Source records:

--

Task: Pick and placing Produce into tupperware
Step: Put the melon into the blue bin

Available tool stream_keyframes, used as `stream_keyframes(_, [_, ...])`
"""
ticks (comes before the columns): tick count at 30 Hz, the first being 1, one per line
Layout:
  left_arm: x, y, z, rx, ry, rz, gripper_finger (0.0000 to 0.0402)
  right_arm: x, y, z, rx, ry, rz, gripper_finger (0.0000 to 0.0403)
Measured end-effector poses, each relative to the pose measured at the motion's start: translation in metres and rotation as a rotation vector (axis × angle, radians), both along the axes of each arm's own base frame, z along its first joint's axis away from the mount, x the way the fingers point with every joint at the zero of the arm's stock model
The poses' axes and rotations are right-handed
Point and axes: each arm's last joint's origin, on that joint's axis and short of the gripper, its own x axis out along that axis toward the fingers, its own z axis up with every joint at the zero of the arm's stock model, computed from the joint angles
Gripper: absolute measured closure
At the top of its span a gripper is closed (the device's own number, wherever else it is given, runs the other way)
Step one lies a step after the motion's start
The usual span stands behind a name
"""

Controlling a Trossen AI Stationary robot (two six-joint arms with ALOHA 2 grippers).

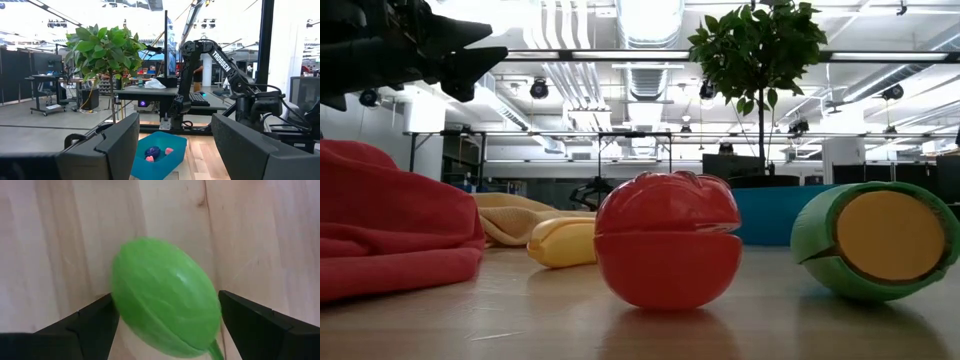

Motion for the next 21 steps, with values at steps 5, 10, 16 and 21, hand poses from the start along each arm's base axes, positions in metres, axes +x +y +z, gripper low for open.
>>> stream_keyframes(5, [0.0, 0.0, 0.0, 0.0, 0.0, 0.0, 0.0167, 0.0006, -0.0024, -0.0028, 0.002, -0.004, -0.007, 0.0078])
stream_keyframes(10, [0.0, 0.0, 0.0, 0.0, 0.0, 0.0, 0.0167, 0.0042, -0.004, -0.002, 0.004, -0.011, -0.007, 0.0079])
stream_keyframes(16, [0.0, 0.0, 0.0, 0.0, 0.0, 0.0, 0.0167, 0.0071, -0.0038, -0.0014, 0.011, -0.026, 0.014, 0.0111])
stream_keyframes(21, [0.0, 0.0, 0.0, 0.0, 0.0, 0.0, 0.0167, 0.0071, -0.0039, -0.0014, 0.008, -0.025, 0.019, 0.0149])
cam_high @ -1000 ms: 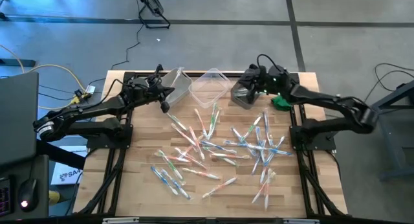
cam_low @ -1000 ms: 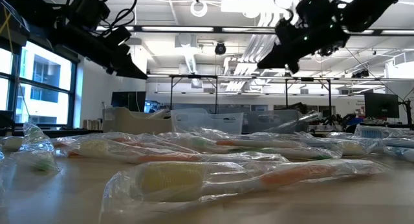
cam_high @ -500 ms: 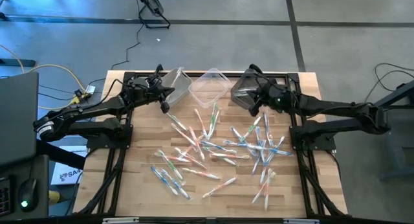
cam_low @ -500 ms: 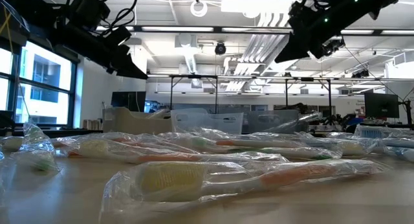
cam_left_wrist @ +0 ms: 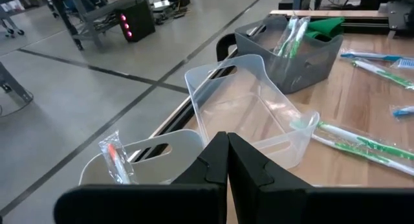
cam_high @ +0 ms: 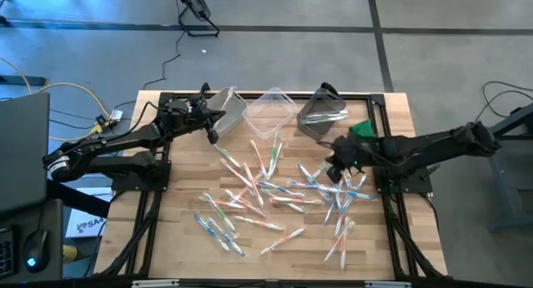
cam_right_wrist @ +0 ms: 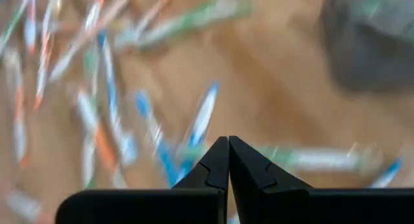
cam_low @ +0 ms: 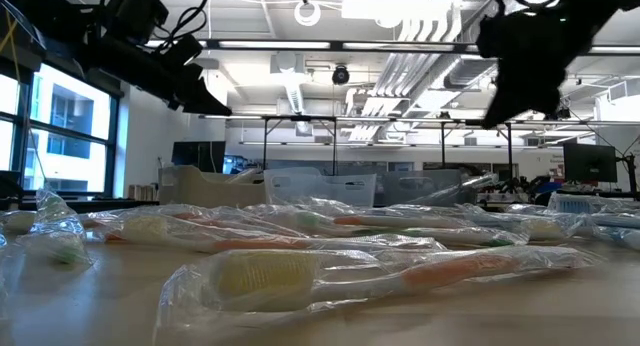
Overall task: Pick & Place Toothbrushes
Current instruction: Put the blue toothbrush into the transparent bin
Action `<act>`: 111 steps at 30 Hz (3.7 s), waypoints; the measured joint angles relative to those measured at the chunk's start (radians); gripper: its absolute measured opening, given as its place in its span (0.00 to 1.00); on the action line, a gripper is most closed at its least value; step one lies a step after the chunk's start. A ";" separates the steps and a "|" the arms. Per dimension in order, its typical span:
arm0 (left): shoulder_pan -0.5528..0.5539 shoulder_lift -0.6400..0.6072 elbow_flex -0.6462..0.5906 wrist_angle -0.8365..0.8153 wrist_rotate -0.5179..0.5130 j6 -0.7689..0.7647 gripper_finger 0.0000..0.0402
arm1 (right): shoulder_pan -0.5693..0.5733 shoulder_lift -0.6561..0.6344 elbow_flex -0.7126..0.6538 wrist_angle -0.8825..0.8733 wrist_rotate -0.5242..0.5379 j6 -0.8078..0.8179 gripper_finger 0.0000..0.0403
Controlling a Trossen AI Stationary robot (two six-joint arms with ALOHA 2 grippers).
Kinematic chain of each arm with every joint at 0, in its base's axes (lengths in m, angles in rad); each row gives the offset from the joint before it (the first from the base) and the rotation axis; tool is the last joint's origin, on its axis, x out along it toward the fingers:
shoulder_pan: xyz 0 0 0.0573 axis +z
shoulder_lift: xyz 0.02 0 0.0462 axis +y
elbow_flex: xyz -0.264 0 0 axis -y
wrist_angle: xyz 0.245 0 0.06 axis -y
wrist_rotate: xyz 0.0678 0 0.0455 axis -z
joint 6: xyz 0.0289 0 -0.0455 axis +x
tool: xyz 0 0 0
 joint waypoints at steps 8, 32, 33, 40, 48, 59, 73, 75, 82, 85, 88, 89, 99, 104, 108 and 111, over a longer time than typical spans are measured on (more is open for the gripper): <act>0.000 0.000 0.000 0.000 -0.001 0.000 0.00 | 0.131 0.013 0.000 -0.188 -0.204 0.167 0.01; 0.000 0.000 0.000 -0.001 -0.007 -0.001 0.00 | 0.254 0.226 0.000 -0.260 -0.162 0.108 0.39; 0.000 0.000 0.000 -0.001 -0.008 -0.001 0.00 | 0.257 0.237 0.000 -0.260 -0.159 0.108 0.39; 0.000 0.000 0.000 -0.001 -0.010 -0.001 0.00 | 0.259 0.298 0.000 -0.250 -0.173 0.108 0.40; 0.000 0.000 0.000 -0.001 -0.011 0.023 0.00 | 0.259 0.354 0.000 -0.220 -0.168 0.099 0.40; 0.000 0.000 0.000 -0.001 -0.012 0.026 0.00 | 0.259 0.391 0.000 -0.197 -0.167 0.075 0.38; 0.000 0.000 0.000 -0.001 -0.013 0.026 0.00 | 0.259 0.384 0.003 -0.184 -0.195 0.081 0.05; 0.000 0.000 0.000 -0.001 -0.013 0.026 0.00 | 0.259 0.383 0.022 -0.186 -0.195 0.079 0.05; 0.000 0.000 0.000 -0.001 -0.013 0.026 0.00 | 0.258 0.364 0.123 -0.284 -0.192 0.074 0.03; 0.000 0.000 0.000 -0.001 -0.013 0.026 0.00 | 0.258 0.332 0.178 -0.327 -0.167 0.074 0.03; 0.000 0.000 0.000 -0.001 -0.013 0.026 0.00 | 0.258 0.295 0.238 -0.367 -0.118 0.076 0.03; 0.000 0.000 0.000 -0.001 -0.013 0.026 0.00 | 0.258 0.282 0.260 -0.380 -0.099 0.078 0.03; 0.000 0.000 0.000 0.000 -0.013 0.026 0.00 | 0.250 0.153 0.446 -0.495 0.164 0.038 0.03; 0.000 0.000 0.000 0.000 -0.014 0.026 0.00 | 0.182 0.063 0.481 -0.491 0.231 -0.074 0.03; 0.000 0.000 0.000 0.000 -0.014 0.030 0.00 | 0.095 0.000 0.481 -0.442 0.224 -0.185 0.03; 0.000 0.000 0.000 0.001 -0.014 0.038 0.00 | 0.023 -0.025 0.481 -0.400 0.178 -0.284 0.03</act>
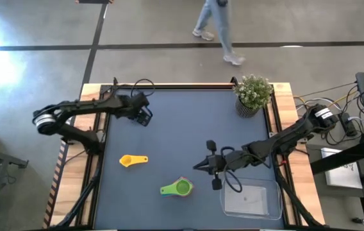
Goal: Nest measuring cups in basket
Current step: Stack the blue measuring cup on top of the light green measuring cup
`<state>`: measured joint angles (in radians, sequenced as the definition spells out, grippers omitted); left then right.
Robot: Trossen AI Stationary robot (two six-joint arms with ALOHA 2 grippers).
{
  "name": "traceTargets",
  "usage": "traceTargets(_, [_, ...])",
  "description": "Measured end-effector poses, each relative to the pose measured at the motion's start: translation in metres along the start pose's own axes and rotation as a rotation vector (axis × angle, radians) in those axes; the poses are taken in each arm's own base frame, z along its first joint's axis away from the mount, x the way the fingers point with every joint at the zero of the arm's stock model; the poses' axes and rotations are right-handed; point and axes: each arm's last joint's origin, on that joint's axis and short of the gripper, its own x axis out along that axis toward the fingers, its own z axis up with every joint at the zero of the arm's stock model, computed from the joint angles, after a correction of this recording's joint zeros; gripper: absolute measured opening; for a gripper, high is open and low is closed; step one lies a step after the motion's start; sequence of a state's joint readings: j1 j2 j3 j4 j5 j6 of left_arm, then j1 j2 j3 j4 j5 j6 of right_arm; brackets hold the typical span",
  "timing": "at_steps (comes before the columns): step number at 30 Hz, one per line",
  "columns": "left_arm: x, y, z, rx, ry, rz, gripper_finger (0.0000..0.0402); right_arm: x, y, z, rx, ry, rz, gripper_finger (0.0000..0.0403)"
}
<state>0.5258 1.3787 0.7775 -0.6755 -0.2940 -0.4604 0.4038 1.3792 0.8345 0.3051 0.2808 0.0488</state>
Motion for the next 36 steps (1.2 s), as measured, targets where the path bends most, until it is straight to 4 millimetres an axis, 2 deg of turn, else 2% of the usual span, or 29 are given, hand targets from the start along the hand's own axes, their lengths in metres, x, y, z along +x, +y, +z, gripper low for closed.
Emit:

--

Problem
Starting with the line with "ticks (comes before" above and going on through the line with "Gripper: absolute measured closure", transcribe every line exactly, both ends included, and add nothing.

Solution
ticks (comes before the columns): tick count at 30 Hz, the first being 1, one per line
Layout:
  left_arm: x, y, z, rx, ry, rz, gripper_finger (0.0000 to 0.0402)
  right_arm: x, y, z, rx, ry, rz, gripper_finger (0.0000 to 0.0403)
Measured end-effector poses, each relative to the pose measured at the motion's start: translation in metres and rotation as a rotation vector (axis × angle, radians), both along the axes of each arm's own base frame, z along its first joint's axis away from the mount, x the way the fingers point with every joint at the zero of the arm's stock model
The poses' axes and rotations are right-handed
Point and axes: each arm's last joint's origin, on that joint's axis and short of the gripper, its own x axis out along that axis toward the fingers, its own z axis up with every joint at the zero of the arm's stock model, computed from the joint angles
Gripper: absolute measured closure

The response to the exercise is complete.